Heterozygous deletion of both sclerostin (Sost) and connexin43 (Gja1) genes in mice is not sufficient to impair cortical bone modeling

Connexin43 (Cx43) is the main gap junction protein expressed in bone forming cells, where it modulates peak bone mass acquisition and cortical modeling. Genetic ablation of the Cx43 gene (Gja1) results in cortical expansion with accentuated periosteal bone formation associated with decreased expression of the Wnt inhibitor sclerostin. To determine whether sclerostin (Sost) down-regulation might contribute to periosteal expansion in Gja1 deficient bones, we took a gene interaction approach and crossed mice harboring germline null alleles for Gja1 or Sost to generate single Gja1+/–and Sost+/–and double Gja1+/–;Sost+/–heterozygous mice. In vivo μCT analysis of cortical bone at age 1 and 3 months confirmed increased thickness in Sost–/–mice, but revealed no cortical abnormalities in single Gja1+/–or Sost+/–mice. Double heterozygous Gja1+/–Sost+/–also showed no differences in mineral density, cortical thickness, width or geometry relative to wild type control mice.
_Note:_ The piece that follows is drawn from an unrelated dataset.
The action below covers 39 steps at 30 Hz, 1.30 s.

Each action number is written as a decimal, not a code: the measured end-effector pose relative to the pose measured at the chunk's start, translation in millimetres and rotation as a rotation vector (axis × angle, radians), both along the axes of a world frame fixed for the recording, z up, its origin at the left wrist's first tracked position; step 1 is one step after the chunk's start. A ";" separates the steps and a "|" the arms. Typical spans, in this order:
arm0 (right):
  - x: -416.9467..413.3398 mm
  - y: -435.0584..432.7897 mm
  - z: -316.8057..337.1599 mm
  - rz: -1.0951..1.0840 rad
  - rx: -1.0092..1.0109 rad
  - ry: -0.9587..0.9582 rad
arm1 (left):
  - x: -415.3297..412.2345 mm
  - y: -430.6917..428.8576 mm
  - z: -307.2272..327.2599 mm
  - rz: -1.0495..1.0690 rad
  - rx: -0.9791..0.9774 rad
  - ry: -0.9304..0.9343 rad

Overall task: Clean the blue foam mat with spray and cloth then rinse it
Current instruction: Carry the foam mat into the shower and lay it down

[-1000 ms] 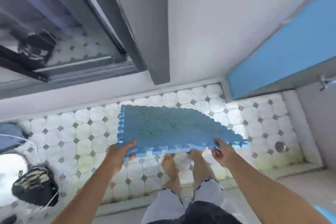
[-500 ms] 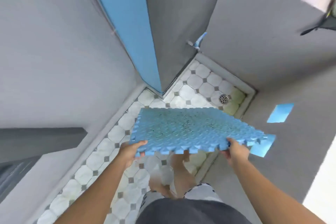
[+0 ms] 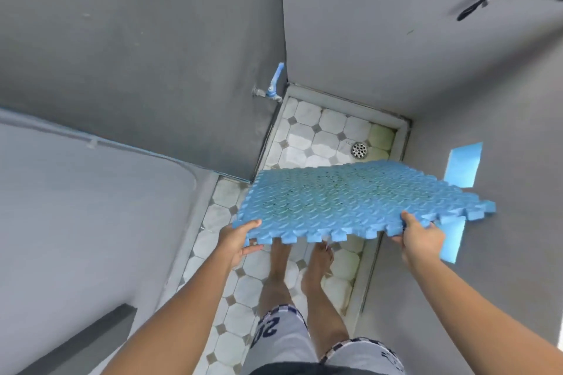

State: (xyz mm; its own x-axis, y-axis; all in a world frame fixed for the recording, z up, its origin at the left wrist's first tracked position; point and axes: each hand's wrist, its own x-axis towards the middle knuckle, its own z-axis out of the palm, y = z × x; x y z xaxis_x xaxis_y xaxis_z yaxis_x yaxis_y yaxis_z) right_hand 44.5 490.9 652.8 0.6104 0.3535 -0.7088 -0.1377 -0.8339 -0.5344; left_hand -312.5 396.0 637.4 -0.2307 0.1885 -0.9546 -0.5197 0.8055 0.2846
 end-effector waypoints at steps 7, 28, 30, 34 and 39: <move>-29.7 55.7 -29.6 -0.251 0.088 0.127 | 6.4 106.4 -27.8 0.271 0.045 -0.078; -8.5 159.8 -170.9 -0.504 0.238 0.481 | 61.3 285.2 -124.4 0.172 0.310 0.181; -8.3 158.9 -190.0 -0.517 0.224 0.497 | 61.9 293.3 -129.7 0.150 0.329 0.198; -26.2 146.2 -198.2 -0.503 0.186 0.530 | 50.4 290.4 -140.7 0.082 0.306 0.230; -29.2 108.8 -208.4 -0.477 0.095 0.540 | 43.7 249.9 -154.8 0.038 0.226 0.235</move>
Likewise, 3-point bending measurement of bone strength revealed no significant differences between double Gja1+/–;Sost+/–or single heterozygous and wild type mice. Although these data do not exclude a contribution of reduced sclerostin in the cortical expansion seen in Gja1 deficient bones, they are not consistent with a strong genetic interaction between Sost and Gja1 dictating cortical modeling.